# [EXERCISE]
Your answer must consist of the records below, reproduced exactly, with every picture removed.

### SOURCE DATA

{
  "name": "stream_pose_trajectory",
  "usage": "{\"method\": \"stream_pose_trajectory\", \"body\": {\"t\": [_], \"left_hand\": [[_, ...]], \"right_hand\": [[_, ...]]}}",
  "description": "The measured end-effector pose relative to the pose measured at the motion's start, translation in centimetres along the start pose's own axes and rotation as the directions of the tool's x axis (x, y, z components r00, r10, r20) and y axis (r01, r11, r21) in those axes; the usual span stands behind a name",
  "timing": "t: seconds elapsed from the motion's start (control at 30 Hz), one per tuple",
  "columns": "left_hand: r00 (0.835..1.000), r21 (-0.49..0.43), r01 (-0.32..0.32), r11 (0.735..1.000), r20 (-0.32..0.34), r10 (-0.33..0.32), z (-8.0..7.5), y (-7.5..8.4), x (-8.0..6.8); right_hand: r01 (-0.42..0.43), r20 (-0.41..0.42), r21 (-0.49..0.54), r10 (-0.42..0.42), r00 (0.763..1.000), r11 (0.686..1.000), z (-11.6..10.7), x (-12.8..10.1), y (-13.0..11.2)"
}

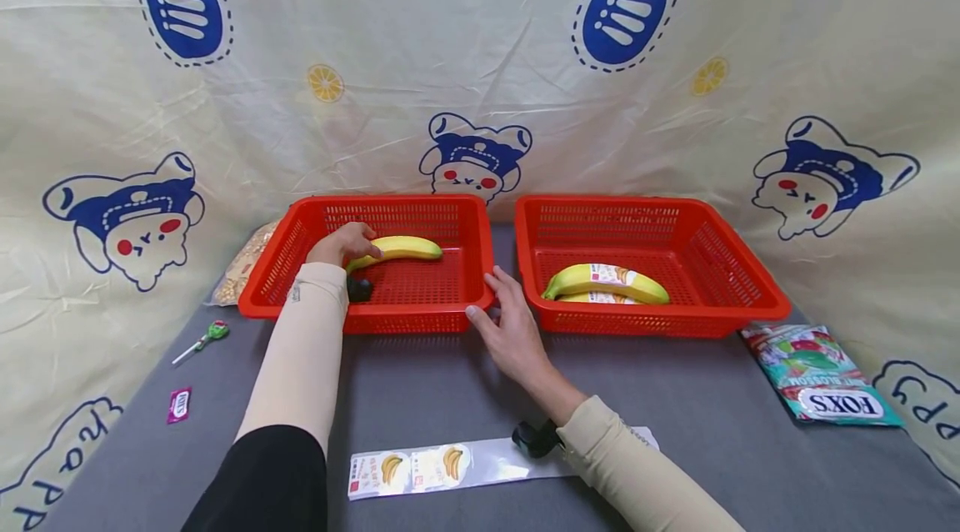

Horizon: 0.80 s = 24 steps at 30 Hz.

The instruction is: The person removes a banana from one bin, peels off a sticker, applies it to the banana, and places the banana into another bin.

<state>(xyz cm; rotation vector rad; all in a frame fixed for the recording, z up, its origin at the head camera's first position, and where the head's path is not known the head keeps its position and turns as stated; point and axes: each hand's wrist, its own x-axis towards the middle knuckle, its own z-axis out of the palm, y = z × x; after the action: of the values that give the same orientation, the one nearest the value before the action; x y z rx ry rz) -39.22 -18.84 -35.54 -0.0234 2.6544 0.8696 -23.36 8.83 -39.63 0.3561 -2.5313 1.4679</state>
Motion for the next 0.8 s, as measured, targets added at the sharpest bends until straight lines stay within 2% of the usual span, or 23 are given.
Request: {"method": "stream_pose_trajectory", "body": {"t": [0.13, 0.4, 0.57, 0.7, 0.8], "left_hand": [[0.997, -0.003, 0.017, 1.0, 0.069, -0.017, 0.01, -0.25, 0.01], [0.982, 0.036, 0.006, 0.999, 0.188, -0.013, 0.4, 0.29, -0.6], [0.974, 0.057, 0.038, 0.998, 0.221, -0.05, 0.38, 0.38, -0.63], [0.97, 0.112, 0.009, 0.994, 0.24, -0.036, 0.18, 0.22, -0.26], [0.973, 0.073, 0.017, 0.997, 0.229, -0.033, 0.24, 0.33, -0.31]], "right_hand": [[-0.007, 0.001, -0.001, 0.007, 1.0, 1.0, 0.05, 0.02, -0.04], [-0.005, -0.007, 0.011, 0.006, 1.0, 1.0, -0.01, 0.09, -0.04], [-0.017, 0.008, 0.003, 0.017, 1.0, 1.0, 0.03, 0.2, 0.01], [-0.01, 0.001, 0.007, 0.01, 1.0, 1.0, 0.03, 0.27, 0.1], [-0.005, -0.003, 0.006, 0.005, 1.0, 1.0, -0.01, 0.28, 0.09]]}}
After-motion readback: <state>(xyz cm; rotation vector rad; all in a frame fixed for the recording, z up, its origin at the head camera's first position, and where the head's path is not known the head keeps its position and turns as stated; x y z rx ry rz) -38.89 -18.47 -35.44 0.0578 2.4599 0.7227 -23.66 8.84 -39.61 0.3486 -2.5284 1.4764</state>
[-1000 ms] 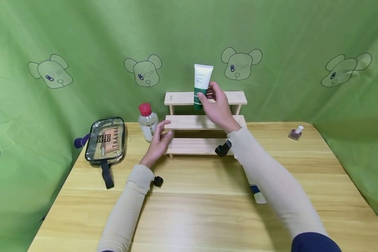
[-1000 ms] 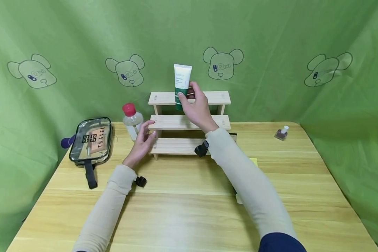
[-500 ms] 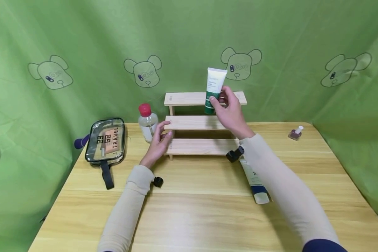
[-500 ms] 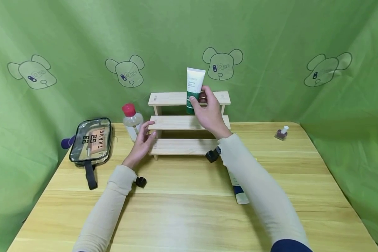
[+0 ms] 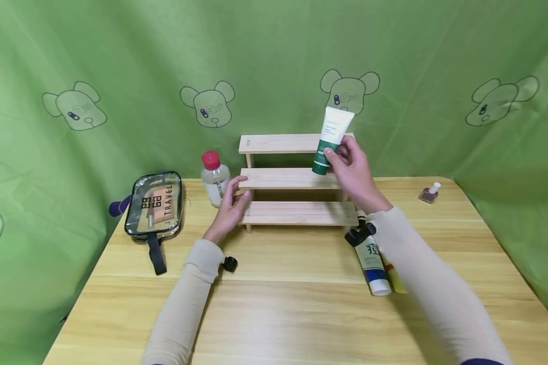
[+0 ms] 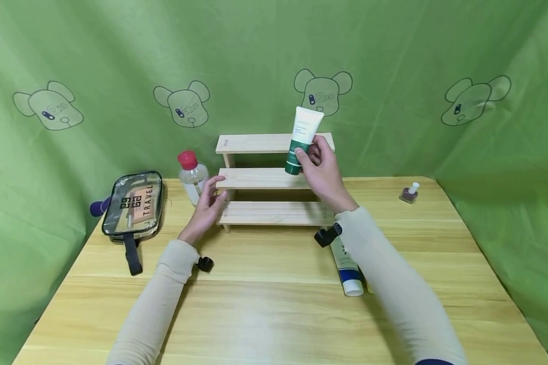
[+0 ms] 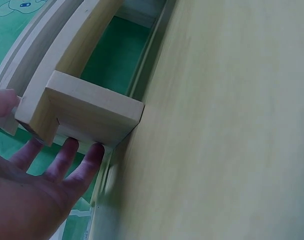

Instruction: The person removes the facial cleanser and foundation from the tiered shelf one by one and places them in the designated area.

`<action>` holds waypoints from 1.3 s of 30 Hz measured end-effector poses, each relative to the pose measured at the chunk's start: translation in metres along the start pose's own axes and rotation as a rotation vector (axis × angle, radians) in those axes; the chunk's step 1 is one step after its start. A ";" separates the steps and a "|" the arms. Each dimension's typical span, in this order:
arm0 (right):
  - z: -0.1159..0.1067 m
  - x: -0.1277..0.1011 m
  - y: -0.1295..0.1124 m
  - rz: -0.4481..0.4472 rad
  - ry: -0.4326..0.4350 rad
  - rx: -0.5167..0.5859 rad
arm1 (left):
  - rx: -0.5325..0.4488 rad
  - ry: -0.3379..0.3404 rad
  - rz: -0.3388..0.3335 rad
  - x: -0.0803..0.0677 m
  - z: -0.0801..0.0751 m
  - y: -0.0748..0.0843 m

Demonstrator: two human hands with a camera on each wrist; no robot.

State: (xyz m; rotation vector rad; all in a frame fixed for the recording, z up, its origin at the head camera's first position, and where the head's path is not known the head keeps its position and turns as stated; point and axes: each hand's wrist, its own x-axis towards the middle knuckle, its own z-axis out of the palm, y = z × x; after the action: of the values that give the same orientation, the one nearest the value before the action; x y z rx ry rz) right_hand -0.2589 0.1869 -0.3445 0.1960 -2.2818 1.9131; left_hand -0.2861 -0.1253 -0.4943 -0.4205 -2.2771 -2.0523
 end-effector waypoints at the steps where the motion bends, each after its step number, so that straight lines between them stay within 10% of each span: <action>1: -0.003 -0.002 0.002 0.003 -0.002 -0.008 | 0.002 0.000 0.002 0.000 0.000 -0.001; 39: -0.123 -0.086 0.065 0.071 -0.002 -0.502 | -0.020 -0.001 0.002 0.001 -0.001 -0.002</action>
State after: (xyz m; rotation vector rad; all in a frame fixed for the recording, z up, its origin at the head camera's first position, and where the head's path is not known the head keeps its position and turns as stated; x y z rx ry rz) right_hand -0.1837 0.3187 -0.4035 0.0526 -2.7059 1.3011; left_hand -0.2877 -0.1258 -0.4958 -0.4247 -2.2576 -2.0761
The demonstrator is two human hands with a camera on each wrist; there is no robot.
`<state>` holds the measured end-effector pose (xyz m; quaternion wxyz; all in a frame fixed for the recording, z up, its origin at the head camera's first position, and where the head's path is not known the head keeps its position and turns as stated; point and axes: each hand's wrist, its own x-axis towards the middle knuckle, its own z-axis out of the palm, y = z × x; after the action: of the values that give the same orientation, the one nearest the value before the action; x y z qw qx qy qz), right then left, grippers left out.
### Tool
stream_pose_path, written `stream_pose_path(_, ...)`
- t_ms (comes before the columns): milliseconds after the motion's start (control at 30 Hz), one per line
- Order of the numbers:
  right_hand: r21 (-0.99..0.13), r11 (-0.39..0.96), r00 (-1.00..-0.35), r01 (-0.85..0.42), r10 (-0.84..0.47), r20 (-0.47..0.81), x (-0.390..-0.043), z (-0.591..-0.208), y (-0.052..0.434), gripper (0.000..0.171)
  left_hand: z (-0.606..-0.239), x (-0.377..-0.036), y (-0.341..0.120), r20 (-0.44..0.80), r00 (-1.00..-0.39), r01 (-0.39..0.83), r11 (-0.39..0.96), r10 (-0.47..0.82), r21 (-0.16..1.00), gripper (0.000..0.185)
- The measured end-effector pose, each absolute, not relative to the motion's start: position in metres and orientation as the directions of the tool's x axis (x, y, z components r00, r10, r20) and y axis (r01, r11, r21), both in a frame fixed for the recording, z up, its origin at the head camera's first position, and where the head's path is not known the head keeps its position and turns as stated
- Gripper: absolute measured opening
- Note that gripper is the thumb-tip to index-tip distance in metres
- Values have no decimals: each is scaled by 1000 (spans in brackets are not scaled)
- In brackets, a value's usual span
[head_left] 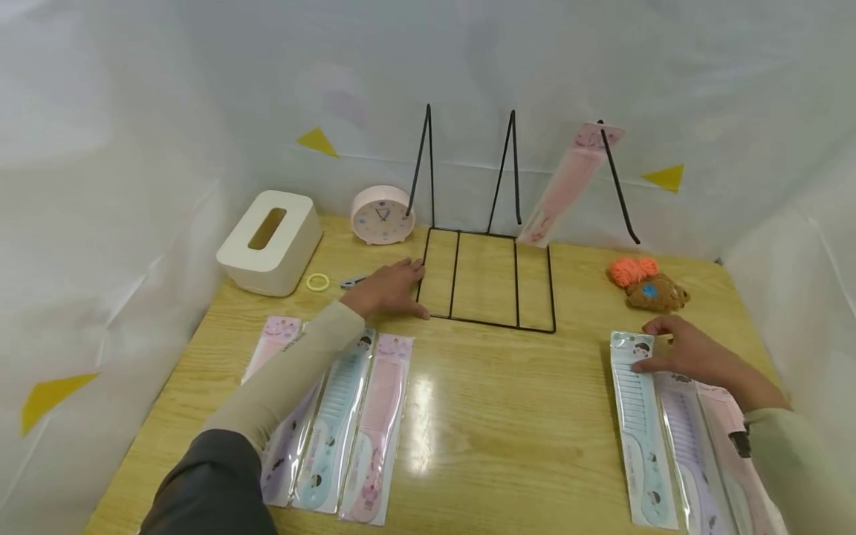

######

# [THE COMPLETED TASK]
{
  "name": "stream_pose_trajectory",
  "usage": "{\"method\": \"stream_pose_trajectory\", \"body\": {\"t\": [_], \"left_hand\": [[_, ...]], \"right_hand\": [[_, ...]]}}",
  "description": "The measured end-effector pose relative to the pose measured at the motion's start, translation in centimetres along the start pose's own axes and rotation as the directions of the tool's x axis (x, y, z components r00, r10, r20) and y axis (r01, r11, r21) in those axes; the usual span stands behind a name",
  "timing": "t: seconds elapsed from the motion's start (control at 30 Hz), one per tuple",
  "columns": "left_hand: r00 (0.835..1.000), r21 (-0.49..0.43), r01 (-0.32..0.32), r11 (0.735..1.000), r20 (-0.32..0.34), r10 (-0.33..0.32), z (-8.0..7.5), y (-7.5..8.4), x (-8.0..6.8); right_hand: r01 (-0.42..0.43), r20 (-0.41..0.42), r21 (-0.49..0.54), r10 (-0.42..0.42), r00 (0.763..1.000), r11 (0.686..1.000), z (-11.6..10.7), x (-12.8..10.1), y (-13.0..11.2)"
}


Horizon: 0.80 s = 24 steps at 30 Hz.

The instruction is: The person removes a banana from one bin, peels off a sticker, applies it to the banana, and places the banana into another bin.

<state>(xyz cm; rotation vector rad; all in a frame fixed for the recording, z up, its origin at the head camera's first position, and where the head's path is not known the head keeps its position and turns as stated; point and axes: each hand's wrist, its own x-axis towards the middle knuckle, its own z-axis out of the palm, y = z × x; after the action: of the values that give the same orientation, the one nearest the value before the action; x y z rx ry rz) -39.22 -18.84 -35.54 -0.0234 2.6544 0.8696 -23.36 8.83 -39.63 0.3561 -2.5313 1.4679</state>
Motion for the next 0.8 s, as measured, targets added at the sharpest bends until straight lines stay within 2% of the usual span, or 23 are given.
Request: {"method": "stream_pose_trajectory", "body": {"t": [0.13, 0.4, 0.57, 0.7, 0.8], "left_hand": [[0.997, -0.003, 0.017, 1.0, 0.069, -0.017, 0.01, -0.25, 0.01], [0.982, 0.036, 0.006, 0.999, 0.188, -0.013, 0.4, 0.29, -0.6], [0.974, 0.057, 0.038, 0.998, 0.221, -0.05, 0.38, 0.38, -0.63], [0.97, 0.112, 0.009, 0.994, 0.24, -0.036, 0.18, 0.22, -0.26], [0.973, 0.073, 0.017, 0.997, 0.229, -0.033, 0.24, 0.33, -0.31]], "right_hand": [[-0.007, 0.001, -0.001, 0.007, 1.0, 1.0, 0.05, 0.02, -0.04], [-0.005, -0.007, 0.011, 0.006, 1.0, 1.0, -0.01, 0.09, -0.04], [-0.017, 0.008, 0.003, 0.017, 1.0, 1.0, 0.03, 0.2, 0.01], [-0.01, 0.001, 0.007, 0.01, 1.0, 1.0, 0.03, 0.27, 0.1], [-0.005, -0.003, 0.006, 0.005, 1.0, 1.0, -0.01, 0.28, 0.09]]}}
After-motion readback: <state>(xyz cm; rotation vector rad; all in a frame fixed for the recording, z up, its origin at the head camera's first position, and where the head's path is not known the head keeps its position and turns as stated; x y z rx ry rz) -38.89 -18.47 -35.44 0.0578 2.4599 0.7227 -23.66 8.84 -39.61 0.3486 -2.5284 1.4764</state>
[-1000 ms] 
[-1000 ms] 
[-500 ms] 
[-500 ms] 
[+0 ms] 
[+0 ms] 
[+0 ms] 

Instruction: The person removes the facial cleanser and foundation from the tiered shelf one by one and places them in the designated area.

`<action>` holds waypoints from 1.3 s of 30 Hz measured end-effector poses, each relative to the pose measured at the chunk's start: translation in metres along the start pose's own axes and rotation as a rotation vector (axis × angle, radians) in those axes; the chunk's step 1 is one step after its start. A ";" separates the steps and a "|" the arms. Each dimension's typical span, in this order:
arm0 (right):
  - z: -0.1159..0.1067 m
  - x: -0.1277..0.1011 m
  - y: -0.1295..0.1124 m
  - rz: -0.4481..0.4472 rad
  - ry: -0.4326..0.4350 rad
  - rx: -0.5167..0.5859 rad
arm1 (left):
  - rx: -0.5325..0.4488 rad
  - ry: -0.3379..0.3404 rad
  - rz: -0.3388..0.3335 rad
  - x: -0.0803..0.0677 m
  - z: -0.0801..0.0751 m
  - y: -0.0748..0.0843 m

Demonstrator: two human hands with a camera on each wrist; no robot.

State: (xyz m; rotation vector rad; all in a frame fixed for the recording, z up, its origin at the head camera's first position, and where the head's path is not known the head keeps its position and turns as stated; point and axes: each hand's wrist, its own x-axis towards the middle knuckle, its own z-axis out of the palm, y = z × x; after the action: of the values that give the same orientation, the one nearest the value before the action; x y z rx ry rz) right_hand -0.2589 0.1869 -0.3445 0.1960 -2.2818 1.9131; left_hand -0.2861 -0.1253 -0.4943 -0.4205 -2.2771 -2.0523
 end-effector waypoints at the steps where the motion bends, each after its step number, so that straight lines between them stay within 10% of each span: <action>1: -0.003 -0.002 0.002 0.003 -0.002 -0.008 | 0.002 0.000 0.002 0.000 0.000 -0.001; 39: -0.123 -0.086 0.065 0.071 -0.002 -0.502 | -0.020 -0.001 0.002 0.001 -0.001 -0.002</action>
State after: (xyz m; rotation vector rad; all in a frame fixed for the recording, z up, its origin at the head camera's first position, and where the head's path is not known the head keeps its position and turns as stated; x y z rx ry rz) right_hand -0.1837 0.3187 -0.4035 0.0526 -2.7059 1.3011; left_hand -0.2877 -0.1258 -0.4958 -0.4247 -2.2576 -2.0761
The demonstrator is two human hands with a camera on each wrist; there is no robot.
`<state>` holds the measured end-effector pose (xyz m; quaternion wxyz; all in a frame fixed for the recording, z up, its origin at the head camera's first position, and where the head's path is not known the head keeps its position and turns as stated; point and axes: each hand's wrist, its own x-axis towards the middle knuckle, its own z-axis out of the palm, y = z × x; after the action: of the values that give the same orientation, the one nearest the value before the action; x y z qw qx qy qz), right then left, grippers left out.
### Tool
stream_pose_path, written `stream_pose_path(_, ...)`
- t_ms (comes before the columns): milliseconds after the motion's start (control at 30 Hz), one per line
- Order of the numbers:
  right_hand: r21 (-0.99..0.13), r11 (-0.39..0.96), r00 (-1.00..-0.35), r01 (-0.85..0.42), r10 (-0.84..0.47), r20 (-0.47..0.81), x (-0.390..-0.043), z (-0.591..-0.208), y (-0.052..0.434), gripper (0.000..0.171)
  left_hand: z (-0.606..-0.239), x (-0.377..-0.036), y (-0.341..0.120), r20 (-0.44..0.80), r00 (-1.00..-0.39), r01 (-0.39..0.83), r11 (-0.39..0.96), r10 (-0.47..0.82), r21 (-0.16..1.00), gripper (0.000..0.185)
- The measured end-effector pose, each absolute, not relative to the motion's start: position in metres and orientation as the directions of the tool's x axis (x, y, z components r00, r10, r20) and y axis (r01, r11, r21), both in a frame fixed for the recording, z up, its origin at the head camera's first position, and where the head's path is not known the head keeps its position and turns as stated
- Gripper: absolute measured opening
- Note that gripper is the thumb-tip to index-tip distance in metres
- Values have no decimals: each is scaled by 1000 (spans in brackets are not scaled)
- In brackets, a value's usual span
[head_left] 

The exercise requires nothing further.